EXERCISE PROMPT:
Copy the listing in full and exactly, omitting its images.

DATA SECTION:
■ ■ ■

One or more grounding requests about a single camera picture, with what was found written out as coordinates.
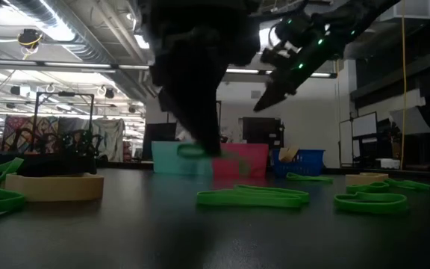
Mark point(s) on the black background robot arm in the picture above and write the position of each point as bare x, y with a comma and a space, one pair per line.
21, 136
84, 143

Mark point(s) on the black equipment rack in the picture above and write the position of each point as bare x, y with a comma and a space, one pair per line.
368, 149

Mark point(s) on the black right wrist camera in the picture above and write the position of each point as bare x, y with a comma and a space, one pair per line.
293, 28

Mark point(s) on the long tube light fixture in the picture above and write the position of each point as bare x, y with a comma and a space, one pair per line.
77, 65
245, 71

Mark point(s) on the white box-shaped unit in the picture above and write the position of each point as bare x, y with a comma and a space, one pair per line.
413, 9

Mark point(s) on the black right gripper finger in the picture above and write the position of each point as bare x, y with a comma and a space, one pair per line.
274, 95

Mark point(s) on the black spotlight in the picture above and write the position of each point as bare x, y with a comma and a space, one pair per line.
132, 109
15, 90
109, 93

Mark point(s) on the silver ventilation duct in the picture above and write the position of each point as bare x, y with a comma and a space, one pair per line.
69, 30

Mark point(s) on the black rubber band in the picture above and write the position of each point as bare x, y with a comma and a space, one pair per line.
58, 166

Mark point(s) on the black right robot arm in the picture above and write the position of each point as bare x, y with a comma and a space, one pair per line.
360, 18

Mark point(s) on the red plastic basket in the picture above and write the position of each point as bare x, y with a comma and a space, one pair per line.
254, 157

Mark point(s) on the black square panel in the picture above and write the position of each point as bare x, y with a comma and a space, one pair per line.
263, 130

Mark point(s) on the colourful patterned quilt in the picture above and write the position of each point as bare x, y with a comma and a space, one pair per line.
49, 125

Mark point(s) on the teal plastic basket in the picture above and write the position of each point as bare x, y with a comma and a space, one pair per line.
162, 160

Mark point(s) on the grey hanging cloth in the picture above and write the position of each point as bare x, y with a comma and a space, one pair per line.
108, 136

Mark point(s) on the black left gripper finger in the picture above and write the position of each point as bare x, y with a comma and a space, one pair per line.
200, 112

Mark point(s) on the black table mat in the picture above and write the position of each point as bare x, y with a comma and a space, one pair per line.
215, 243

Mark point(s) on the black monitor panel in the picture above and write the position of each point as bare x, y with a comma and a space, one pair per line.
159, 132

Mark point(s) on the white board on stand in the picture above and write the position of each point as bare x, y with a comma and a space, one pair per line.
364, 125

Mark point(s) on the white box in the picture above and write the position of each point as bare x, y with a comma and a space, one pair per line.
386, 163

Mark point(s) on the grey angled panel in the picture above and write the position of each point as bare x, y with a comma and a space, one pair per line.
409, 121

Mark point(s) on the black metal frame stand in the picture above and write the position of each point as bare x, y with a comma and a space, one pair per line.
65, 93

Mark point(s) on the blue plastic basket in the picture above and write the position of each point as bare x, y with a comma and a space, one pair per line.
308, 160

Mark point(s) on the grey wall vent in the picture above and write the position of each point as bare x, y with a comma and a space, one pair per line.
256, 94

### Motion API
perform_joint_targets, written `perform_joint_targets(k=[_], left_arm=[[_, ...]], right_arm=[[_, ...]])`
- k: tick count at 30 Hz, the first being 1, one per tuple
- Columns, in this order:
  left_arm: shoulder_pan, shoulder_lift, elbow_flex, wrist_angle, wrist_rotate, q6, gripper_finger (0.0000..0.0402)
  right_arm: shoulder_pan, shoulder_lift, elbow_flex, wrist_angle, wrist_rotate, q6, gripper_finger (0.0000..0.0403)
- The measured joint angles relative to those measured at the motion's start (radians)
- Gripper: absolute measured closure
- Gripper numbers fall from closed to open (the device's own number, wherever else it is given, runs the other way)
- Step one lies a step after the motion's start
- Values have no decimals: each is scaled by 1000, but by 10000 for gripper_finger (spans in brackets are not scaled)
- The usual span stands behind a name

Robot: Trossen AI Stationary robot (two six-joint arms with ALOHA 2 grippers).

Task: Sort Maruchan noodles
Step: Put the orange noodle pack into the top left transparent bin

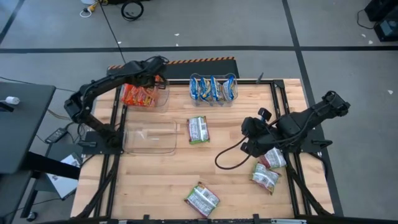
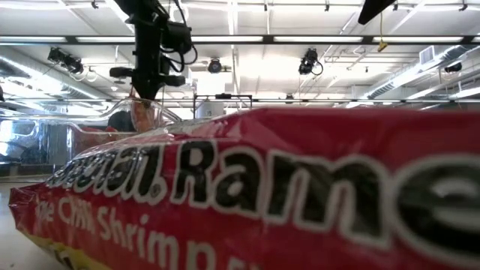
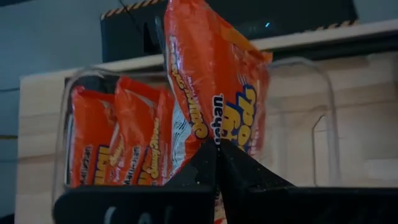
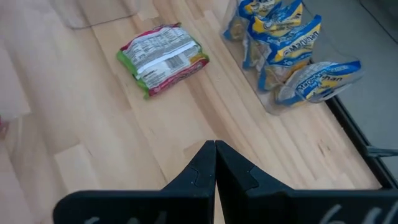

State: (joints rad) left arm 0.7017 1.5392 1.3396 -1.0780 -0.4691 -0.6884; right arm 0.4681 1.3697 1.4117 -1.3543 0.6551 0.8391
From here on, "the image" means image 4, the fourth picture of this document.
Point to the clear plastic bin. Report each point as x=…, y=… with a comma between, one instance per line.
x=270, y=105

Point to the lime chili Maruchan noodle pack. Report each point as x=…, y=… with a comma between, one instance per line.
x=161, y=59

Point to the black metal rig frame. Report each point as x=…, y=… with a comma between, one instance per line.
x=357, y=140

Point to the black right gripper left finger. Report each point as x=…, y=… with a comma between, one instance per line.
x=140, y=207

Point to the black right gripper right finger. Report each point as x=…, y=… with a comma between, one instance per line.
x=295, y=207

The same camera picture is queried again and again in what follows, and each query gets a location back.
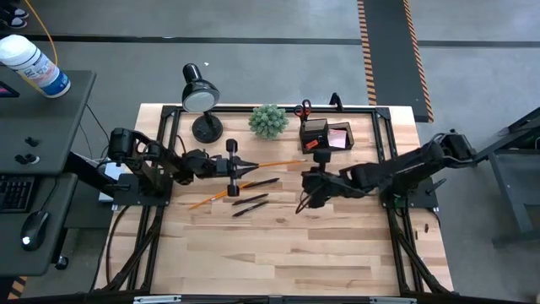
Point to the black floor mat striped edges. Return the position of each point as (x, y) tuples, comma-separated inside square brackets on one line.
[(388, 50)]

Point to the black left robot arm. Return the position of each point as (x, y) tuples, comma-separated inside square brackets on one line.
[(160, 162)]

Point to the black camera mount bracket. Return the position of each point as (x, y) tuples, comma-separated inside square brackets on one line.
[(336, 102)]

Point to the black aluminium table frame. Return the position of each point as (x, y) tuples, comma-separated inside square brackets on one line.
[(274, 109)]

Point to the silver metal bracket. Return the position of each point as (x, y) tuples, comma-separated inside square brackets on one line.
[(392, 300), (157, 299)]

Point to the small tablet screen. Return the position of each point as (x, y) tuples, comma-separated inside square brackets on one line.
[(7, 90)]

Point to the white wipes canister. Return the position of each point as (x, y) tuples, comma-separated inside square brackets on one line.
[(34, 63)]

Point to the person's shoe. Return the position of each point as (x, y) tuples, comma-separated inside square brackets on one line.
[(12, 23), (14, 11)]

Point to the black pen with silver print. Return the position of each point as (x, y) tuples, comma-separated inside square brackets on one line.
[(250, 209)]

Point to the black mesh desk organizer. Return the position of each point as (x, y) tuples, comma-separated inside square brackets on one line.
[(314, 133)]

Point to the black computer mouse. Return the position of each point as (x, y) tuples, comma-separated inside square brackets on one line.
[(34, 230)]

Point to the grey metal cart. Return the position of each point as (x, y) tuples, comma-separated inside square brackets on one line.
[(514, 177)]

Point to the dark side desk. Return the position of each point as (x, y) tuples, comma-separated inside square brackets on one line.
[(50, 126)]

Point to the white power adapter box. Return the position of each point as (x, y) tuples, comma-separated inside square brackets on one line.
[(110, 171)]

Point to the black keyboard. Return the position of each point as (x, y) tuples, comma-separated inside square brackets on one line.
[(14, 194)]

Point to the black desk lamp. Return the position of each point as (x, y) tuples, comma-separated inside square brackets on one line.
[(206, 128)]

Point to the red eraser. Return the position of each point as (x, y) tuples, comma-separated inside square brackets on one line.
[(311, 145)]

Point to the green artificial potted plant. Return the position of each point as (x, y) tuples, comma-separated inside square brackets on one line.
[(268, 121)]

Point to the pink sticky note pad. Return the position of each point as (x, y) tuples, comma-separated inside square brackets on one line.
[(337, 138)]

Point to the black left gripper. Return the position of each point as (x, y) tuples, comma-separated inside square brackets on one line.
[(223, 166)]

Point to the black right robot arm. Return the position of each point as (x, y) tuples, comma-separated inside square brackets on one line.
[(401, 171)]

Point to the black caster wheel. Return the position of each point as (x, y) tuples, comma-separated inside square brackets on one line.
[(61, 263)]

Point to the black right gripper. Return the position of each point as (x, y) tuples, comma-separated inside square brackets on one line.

■ ■ ■

ANSWER SECTION:
One or more grounding requests about a single camera picture, with what was found written out as coordinates.
Mark point(s) on the black background robot arm in the picture above and write the position of each point as bare x, y with a comma and a space, one pair per line.
21, 136
84, 143

Mark point(s) on the black equipment rack in the picture above and write the position of each point as bare x, y with a comma and a space, one pair per line.
368, 149

Mark point(s) on the black right wrist camera in the picture above and write the position of each point as bare x, y with a comma and a space, one pair per line.
293, 28

Mark point(s) on the long tube light fixture in the picture above and write the position of each point as bare x, y with a comma and a space, one pair per line.
77, 65
245, 71

Mark point(s) on the white box-shaped unit in the picture above and write the position of each point as bare x, y with a comma and a space, one pair per line.
413, 9

Mark point(s) on the black right gripper finger in the picture above and write the position of each point as bare x, y with a comma and a space, one pair per line.
274, 95

Mark point(s) on the black spotlight in the picture above and write the position of each point as bare x, y with a comma and a space, one pair per line.
132, 109
15, 90
109, 93

Mark point(s) on the silver ventilation duct in the picture above and write the position of each point as bare x, y with a comma and a space, one pair per line.
69, 30

Mark point(s) on the black rubber band in the picture above and write the position of each point as bare x, y with a comma and a space, one pair per line.
58, 166

Mark point(s) on the black right robot arm in the picture above and write the position of each point as bare x, y with a comma and a space, one pair per line.
360, 18

Mark point(s) on the red plastic basket in the picture above and write the position of each point as bare x, y with a comma and a space, one pair per line.
254, 157

Mark point(s) on the black square panel in the picture above and write the position of each point as bare x, y with a comma and a space, one pair per line.
263, 130

Mark point(s) on the colourful patterned quilt in the picture above and write the position of each point as bare x, y with a comma and a space, one pair per line.
49, 125

Mark point(s) on the teal plastic basket in the picture above and write the position of each point as bare x, y with a comma and a space, one pair per line.
162, 160

Mark point(s) on the grey hanging cloth in the picture above and write the position of each point as bare x, y with a comma and a space, one pair per line.
108, 136

Mark point(s) on the black left gripper finger in the picture above and write the position of each point as bare x, y with a comma and a space, one pair per line.
200, 112

Mark point(s) on the black table mat in the picture above and write the position of each point as bare x, y with a comma and a space, one pair per line.
215, 243

Mark point(s) on the black monitor panel in the picture above and write the position of each point as bare x, y with a comma and a space, one pair per line.
159, 132

Mark point(s) on the white board on stand in the picture above and write the position of each point as bare x, y with a comma and a space, one pair per line.
364, 125

Mark point(s) on the white box in the picture above and write the position of each point as bare x, y with a comma and a space, one pair per line.
386, 163

Mark point(s) on the grey angled panel in the picture above and write the position of each point as bare x, y with a comma and a space, one pair per line.
409, 121

Mark point(s) on the black metal frame stand in the picture above and write the position of each point as bare x, y with a comma and a space, one pair per line.
65, 93

Mark point(s) on the blue plastic basket in the picture above and write the position of each point as bare x, y with a comma and a space, one pair per line.
308, 160

Mark point(s) on the grey wall vent in the picture above and write the position of each point as bare x, y with a comma and a space, one pair per line.
256, 94

### Motion API
perform_joint_targets, written `perform_joint_targets(k=[_], left_arm=[[_, ...]], right_arm=[[_, ...]])`
- k: tick count at 30 Hz, the first being 1, one per tuple
- Columns, in this order:
  left_arm: shoulder_pan, shoulder_lift, elbow_flex, wrist_angle, wrist_rotate, q6, gripper_finger (0.0000..0.0402)
  right_arm: shoulder_pan, shoulder_lift, elbow_flex, wrist_angle, wrist_rotate, q6, gripper_finger (0.0000..0.0403)
- The measured joint angles relative to those measured at the motion's start (radians)
- Gripper: absolute measured closure
- Gripper numbers fall from closed to open (the device's own number, wherever else it is given, runs the other way)
- Step one lies a step after the motion's start
- Values have no decimals: each is scaled by 1000, but by 10000 for gripper_finger (spans in brackets are not scaled)
- The usual span stands behind a name

Robot: Trossen AI Stationary robot (two six-joint arms with ALOHA 2 grippers).

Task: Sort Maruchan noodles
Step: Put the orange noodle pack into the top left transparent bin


State: (joints rad) left arm 0.7017 1.5392 1.3396 -1.0780 -0.4691 -0.6884; right arm 0.4681 1.3697 1.4117 -1.3543 0.6551 0.8391
From here on, "the image" means image 4, the fourth picture of this document.
Point to the clear plastic bin. Report each point as x=…, y=… with a comma between, one instance per line.
x=270, y=105

Point to the lime chili Maruchan noodle pack. Report each point as x=…, y=… with a comma between, one instance per line.
x=161, y=59

Point to the black metal rig frame. Report each point as x=…, y=… with a comma between, one instance per line.
x=357, y=140

Point to the black right gripper left finger. Report each point as x=…, y=… with a comma between, one instance per line.
x=140, y=207

Point to the black right gripper right finger. Report each point as x=…, y=… with a comma between, one instance per line.
x=295, y=207

The same camera picture is queried again and again in what follows, and each query gets a location back.
Point to the black floor mat striped edges. Return the position of each point as (x, y) tuples, comma-separated inside square brackets on one line.
[(388, 50)]

Point to the black left robot arm. Return the position of each point as (x, y) tuples, comma-separated inside square brackets on one line.
[(160, 162)]

Point to the black camera mount bracket. Return the position of each point as (x, y) tuples, comma-separated inside square brackets on one line.
[(336, 102)]

Point to the black aluminium table frame. Return the position of each point as (x, y) tuples, comma-separated inside square brackets on one line.
[(274, 109)]

Point to the silver metal bracket. Return the position of each point as (x, y) tuples, comma-separated inside square brackets on one line.
[(392, 300), (157, 299)]

Point to the small tablet screen. Return the position of each point as (x, y) tuples, comma-separated inside square brackets on one line.
[(7, 90)]

Point to the white wipes canister. Return the position of each point as (x, y) tuples, comma-separated inside square brackets on one line.
[(34, 63)]

Point to the person's shoe. Return the position of each point as (x, y) tuples, comma-separated inside square brackets on one line.
[(12, 23), (14, 11)]

Point to the black pen with silver print. Return the position of each point as (x, y) tuples, comma-separated inside square brackets on one line.
[(250, 209)]

Point to the black mesh desk organizer. Return the position of each point as (x, y) tuples, comma-separated inside square brackets on one line.
[(314, 133)]

Point to the black computer mouse. Return the position of each point as (x, y) tuples, comma-separated inside square brackets on one line.
[(34, 230)]

Point to the grey metal cart. Return the position of each point as (x, y) tuples, comma-separated inside square brackets on one line.
[(514, 177)]

Point to the dark side desk. Return the position of each point as (x, y) tuples, comma-separated inside square brackets on one line.
[(50, 126)]

Point to the white power adapter box. Return the position of each point as (x, y) tuples, comma-separated inside square brackets on one line.
[(110, 171)]

Point to the black keyboard. Return the position of each point as (x, y) tuples, comma-separated inside square brackets on one line.
[(14, 194)]

Point to the black desk lamp. Return the position of each point as (x, y) tuples, comma-separated inside square brackets on one line.
[(206, 128)]

Point to the red eraser. Return the position of each point as (x, y) tuples, comma-separated inside square brackets on one line.
[(311, 145)]

Point to the green artificial potted plant. Return the position of each point as (x, y) tuples, comma-separated inside square brackets on one line.
[(268, 121)]

Point to the pink sticky note pad. Return the position of each point as (x, y) tuples, comma-separated inside square brackets on one line.
[(337, 138)]

Point to the black left gripper. Return the position of each point as (x, y) tuples, comma-separated inside square brackets on one line.
[(223, 166)]

Point to the black right robot arm. Return the position of each point as (x, y) tuples, comma-separated inside square brackets on one line.
[(401, 171)]

Point to the black caster wheel. Return the position of each point as (x, y) tuples, comma-separated inside square brackets on one line.
[(61, 263)]

Point to the black right gripper. Return the position of each point as (x, y) tuples, comma-separated inside square brackets on one line.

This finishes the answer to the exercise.